An Appeal from the District Court of Lincoln County, Oklahoma; Robert L. Foster, Associate District Judge.

E.O., juvenile, appeals from an order of the District Court of Lincoln County, Case Nos. JFJ-79-22 and JFJ-84-14, certifying him to stand trial as an adult for the crimes of Burglary of a Vending Machine, and Attempted Burglary. REVERSED.

James J. Hodgens, James & Gilmore, P.C., Stroud, for appellant.

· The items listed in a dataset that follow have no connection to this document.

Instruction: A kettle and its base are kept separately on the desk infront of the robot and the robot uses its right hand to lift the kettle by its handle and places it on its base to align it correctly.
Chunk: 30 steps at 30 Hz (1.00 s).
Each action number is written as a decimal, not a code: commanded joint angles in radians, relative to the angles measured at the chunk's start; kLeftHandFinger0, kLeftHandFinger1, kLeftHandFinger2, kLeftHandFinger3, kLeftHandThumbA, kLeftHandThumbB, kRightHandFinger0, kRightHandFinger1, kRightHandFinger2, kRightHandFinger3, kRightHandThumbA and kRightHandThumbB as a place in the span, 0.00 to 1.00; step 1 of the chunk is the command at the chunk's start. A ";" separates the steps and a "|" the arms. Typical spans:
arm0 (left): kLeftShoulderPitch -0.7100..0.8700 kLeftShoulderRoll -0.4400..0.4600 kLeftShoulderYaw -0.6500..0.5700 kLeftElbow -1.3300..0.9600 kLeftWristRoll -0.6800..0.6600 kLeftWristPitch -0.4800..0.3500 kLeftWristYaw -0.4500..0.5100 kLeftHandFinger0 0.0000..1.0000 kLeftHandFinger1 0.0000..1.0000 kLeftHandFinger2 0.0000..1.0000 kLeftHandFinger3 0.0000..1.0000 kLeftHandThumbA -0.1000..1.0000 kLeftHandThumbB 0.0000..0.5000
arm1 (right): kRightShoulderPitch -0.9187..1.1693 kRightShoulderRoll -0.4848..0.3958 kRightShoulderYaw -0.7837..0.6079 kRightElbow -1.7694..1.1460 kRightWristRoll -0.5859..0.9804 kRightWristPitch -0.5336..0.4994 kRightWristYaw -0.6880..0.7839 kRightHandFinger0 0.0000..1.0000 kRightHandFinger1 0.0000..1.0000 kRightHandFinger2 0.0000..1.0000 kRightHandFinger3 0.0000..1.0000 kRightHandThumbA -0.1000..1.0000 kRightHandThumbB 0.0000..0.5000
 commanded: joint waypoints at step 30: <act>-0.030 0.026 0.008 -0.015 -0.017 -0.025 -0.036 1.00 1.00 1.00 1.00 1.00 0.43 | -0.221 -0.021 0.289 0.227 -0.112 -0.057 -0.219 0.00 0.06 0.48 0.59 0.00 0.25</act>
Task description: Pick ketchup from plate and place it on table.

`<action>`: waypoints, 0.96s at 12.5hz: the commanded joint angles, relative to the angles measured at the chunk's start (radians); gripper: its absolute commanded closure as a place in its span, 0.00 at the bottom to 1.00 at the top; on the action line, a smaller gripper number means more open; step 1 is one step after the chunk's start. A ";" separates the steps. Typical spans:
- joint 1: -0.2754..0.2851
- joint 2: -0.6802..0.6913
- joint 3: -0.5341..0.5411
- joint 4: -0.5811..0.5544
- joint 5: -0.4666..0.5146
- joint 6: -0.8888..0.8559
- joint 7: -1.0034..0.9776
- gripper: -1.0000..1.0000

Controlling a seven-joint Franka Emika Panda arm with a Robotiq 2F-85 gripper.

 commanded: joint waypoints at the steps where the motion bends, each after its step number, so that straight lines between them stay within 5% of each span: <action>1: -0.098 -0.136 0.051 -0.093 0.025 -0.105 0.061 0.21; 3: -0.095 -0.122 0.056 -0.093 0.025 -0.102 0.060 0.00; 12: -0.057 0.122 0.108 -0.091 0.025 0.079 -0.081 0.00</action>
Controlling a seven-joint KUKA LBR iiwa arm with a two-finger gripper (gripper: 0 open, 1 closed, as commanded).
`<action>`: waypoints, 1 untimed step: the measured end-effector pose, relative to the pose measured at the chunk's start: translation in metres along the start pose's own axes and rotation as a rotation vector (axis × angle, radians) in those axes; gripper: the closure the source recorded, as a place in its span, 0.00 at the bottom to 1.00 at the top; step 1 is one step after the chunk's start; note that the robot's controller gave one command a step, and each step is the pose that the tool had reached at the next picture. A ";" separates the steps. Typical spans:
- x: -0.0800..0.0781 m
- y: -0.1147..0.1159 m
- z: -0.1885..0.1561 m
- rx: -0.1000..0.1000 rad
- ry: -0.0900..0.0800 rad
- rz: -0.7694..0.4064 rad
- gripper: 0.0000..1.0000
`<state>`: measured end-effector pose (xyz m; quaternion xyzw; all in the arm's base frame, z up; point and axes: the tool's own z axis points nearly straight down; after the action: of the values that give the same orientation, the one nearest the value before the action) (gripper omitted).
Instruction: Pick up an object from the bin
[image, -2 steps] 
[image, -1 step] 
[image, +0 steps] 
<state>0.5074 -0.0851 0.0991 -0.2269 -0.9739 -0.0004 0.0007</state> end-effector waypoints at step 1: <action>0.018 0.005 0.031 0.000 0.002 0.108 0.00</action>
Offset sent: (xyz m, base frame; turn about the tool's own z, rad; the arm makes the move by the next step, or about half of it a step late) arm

William D. Simpson, Asst. Dist. Atty., Chandler, for appellee.

OPINION

BRETT, Judge:

¶1 Juvenile appellant E.O. was certified to stand trial as an adult for two counts of Burglary of a Vending Machine, in violation of 21 O.S. 1981 § 1435 [21-1435], and one count of Attempted Burglary, in violation of 21 O.S. 1981 §§ 42 [21-42] and 1435. On appeal, we reverse.

¶2 The charges arose from separate allegations that E.O. twice played a video game without paying by manually tripping the machine and that he attempted to burgle a house under construction. Despite unanimous recommendations that the appellant remain in the juvenile system, the trial judge certified appellant as an adult, finding the offenses serious, E.O. of sufficient maturity and sophistication to understand the consequences of his acts, inadequate safeguards to protect the public, and E.O. unamenable to rehabilitation, considering the past failure to treat him in the juvenile system.

[703 P.2d 193]

¶3 In order to certify a juvenile to stand trial as an adult, the juvenile judge must make two ultimate findings: First, that there is prosecutive merit to the complaint, that is, a finding that a crime has been committed and that there is probable cause to believe the accused juvenile committed it; and second, that the juvenile is not a fit subject for rehabilitation by the facilities and programs available to the juvenile court. J.T.P. v. State, 544 P.2d 1270 (Okl.Cr. 1975). The appellant herein challenges only the second finding, that is, that the juvenile is not amenable to rehabilitation.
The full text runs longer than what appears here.